Ben Wells

Personal information
- Date of birth: 26 March 1988 (age 37)
- Place of birth: England
- Position(s): Midfielder

Team information
- Current team: Cirencester Town

Senior career*
- Years: Team / Apps / (Gls)
- 2004–2007: Swindon Town / 6 / (0)
- 2007–2008: Basingstoke Town
- 2008–2010: Weston-super-Mare / 14 / (0)
- 2010–2012: Swindon Supermarine / 70 / (7)
- 2012–2015: Cirencester Town / 67 / (9)

= Ben Wells (footballer, born 1988) =

English footballer

Benjamin Wells (born 26 March 1988) is a football midfielder who is a product of the Swindon Town youth set-up.

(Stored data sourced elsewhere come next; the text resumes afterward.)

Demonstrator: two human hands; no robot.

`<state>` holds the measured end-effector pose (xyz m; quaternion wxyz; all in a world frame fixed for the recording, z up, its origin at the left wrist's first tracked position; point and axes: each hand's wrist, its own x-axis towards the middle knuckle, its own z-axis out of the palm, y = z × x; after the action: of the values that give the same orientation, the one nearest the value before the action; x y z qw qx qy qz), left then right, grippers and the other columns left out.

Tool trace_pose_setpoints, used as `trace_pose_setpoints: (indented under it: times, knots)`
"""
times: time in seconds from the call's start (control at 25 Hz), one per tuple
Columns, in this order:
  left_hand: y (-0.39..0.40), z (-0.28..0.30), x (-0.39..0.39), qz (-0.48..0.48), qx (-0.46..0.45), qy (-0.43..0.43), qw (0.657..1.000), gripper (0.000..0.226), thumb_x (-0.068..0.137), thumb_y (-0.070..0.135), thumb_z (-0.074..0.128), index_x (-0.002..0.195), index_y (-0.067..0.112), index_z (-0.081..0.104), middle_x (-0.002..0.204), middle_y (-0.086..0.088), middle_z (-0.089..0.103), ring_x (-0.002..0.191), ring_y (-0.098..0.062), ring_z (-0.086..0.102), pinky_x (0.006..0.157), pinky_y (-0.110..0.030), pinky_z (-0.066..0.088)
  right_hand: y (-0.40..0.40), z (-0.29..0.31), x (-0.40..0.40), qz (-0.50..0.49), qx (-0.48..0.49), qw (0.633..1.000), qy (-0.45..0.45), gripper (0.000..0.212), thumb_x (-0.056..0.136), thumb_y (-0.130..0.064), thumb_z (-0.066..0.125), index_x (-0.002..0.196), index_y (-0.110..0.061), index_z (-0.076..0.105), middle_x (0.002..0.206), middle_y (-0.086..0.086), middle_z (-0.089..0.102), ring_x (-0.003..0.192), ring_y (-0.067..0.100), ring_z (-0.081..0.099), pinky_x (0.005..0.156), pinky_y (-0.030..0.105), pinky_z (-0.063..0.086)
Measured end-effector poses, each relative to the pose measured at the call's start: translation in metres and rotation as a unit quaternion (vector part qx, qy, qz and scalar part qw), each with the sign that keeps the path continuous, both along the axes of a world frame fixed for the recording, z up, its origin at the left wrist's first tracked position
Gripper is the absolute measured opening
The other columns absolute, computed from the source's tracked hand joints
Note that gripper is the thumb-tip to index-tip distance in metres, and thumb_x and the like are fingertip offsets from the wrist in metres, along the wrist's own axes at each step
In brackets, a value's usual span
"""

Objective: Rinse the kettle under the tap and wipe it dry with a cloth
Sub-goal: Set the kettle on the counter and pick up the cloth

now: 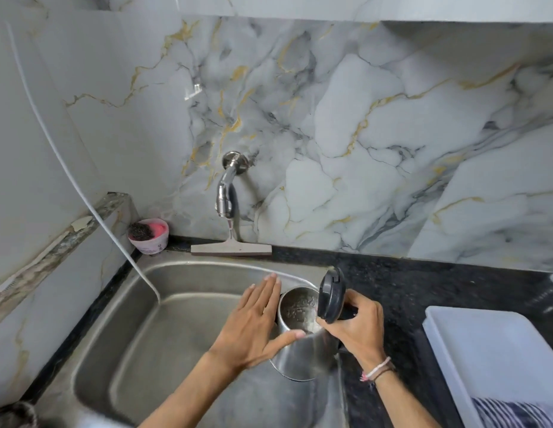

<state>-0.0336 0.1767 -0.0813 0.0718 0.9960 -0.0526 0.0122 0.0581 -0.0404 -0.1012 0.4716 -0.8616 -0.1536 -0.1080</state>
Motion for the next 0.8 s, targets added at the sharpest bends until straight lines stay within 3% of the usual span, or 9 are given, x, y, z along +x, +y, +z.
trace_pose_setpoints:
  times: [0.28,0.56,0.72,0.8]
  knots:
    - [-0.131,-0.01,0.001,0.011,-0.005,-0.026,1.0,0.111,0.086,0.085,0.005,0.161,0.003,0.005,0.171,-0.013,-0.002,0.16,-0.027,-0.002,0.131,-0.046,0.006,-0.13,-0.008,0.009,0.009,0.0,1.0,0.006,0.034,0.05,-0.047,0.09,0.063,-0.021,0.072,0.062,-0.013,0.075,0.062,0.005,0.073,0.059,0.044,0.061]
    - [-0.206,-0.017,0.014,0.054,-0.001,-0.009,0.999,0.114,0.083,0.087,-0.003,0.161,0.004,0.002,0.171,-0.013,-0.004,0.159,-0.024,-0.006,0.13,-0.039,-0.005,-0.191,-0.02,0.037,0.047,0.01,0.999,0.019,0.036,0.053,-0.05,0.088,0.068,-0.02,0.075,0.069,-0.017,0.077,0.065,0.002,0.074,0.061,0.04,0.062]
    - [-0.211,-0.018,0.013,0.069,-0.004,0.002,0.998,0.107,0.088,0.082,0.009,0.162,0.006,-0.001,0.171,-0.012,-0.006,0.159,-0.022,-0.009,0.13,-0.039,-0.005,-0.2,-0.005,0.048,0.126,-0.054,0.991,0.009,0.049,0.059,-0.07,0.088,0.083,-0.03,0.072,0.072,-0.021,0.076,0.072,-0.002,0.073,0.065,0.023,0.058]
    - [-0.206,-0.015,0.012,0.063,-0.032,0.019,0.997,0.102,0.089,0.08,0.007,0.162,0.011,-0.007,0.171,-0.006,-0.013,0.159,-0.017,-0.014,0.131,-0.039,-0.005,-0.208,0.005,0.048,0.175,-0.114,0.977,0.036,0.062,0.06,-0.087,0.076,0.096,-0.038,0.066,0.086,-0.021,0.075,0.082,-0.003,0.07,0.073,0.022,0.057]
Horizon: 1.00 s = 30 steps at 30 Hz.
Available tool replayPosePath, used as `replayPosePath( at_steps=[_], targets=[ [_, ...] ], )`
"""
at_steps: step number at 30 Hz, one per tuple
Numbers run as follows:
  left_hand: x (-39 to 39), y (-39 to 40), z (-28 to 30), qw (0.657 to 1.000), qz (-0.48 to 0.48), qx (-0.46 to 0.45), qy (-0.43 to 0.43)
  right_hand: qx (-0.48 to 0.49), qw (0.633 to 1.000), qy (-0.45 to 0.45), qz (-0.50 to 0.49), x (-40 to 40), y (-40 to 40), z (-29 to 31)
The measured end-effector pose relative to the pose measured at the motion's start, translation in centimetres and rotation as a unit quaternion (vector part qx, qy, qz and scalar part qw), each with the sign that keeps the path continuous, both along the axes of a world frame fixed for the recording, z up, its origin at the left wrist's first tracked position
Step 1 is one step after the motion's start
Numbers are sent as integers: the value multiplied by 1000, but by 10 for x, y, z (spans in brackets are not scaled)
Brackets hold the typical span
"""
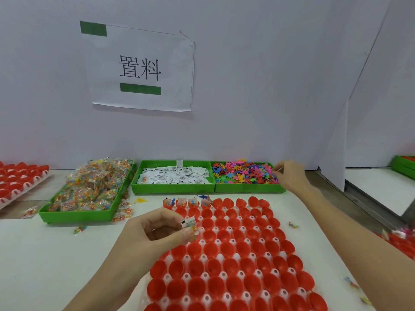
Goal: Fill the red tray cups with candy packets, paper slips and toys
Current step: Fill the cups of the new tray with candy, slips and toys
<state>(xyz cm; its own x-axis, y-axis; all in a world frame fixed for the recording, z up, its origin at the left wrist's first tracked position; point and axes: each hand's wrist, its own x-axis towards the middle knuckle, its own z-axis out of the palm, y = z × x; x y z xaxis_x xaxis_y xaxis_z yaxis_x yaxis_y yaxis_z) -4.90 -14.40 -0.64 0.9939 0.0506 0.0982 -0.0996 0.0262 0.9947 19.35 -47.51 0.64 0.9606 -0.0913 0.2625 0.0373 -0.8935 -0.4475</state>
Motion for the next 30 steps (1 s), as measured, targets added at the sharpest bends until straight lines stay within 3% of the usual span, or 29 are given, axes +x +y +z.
replayPosePath(
  at_steps=[10,16,22,28,30],
  targets=[
    [2,2,-2,1000,-5,-6,1,-8,999,41,-27,22,1,-12],
    [2,1,-1,1000,-8,-6,4,10,999,8,-32,26,0,-22],
    [0,3,1,1000,-8,5,12,-40,999,8,-25,29,0,-24],
    [0,4,2,1000,0,-1,11,38,993,-113,-7,24,1,-29],
    [0,4,2,1000,5,-3,6,105,984,-145,0,16,6,-22]
  ],
)
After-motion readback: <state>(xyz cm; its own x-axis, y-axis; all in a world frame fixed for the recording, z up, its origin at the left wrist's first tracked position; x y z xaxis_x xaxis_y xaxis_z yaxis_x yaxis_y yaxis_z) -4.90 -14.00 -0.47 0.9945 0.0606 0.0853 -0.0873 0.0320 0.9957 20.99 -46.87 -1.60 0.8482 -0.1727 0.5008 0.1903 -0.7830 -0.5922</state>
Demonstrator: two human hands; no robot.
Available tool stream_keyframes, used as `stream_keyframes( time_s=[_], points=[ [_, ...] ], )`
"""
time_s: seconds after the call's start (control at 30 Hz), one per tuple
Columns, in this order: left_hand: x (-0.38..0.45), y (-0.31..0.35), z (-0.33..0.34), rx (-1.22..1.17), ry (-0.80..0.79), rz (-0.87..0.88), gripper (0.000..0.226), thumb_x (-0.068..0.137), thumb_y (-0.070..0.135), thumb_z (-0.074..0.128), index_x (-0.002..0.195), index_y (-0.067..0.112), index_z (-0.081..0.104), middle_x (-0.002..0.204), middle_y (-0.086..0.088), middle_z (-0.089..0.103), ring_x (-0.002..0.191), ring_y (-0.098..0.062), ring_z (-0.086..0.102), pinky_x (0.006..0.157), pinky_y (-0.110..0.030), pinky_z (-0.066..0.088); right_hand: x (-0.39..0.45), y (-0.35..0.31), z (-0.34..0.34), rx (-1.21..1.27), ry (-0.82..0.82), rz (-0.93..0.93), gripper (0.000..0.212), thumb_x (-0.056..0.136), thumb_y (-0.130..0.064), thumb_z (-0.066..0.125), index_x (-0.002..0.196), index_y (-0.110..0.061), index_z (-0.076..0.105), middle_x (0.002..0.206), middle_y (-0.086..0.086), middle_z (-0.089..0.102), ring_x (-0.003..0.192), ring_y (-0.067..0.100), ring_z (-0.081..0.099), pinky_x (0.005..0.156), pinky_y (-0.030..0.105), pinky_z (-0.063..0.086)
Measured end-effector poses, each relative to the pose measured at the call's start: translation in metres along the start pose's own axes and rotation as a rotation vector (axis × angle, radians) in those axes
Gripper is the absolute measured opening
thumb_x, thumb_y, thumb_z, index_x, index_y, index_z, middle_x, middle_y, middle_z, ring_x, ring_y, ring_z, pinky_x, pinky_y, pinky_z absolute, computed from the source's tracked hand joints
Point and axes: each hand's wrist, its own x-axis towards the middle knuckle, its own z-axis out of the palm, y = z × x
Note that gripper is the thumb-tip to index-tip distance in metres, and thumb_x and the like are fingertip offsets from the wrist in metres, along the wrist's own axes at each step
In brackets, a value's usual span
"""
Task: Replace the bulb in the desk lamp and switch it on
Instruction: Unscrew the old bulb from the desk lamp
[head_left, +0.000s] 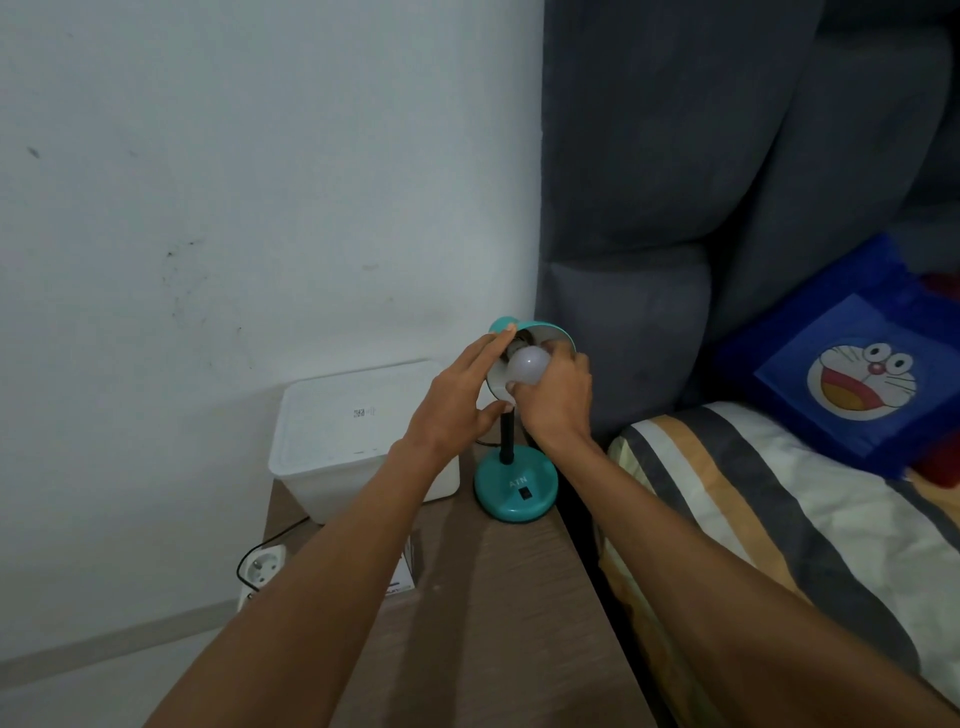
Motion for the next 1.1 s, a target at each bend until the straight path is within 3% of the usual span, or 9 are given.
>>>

Wells made his first-team debut as a substitute against Huddersfield Town as Swindon faced the impossible task of defending a game down to 9-men after the sendings off of David Duke and Rory Fallon. Swindon lost 4–0.

In the following 2005/06 season Wells featured from the bench 4 times and it wasn't until his appearance in the last game of the campaign against Huddersfield could Wells boast playing a first team match without losing. He was released in May 2007.

Wells signed a one-year contract with Basingstoke Town Football Club in July 2007, Ben featured for Basingstoke Town Football Club last season during a loan spell from Swindon and put in several strong performances, including being part of the memorable FA Cup win at Chesterfield. He was recalled to Swindon straight after the Chesterfield game and was crucially unable to feature in the 2nd Round tie against Aldershot.

After a spell with Weston-super-Mare, he signed for Swindon Supermarine in 2010.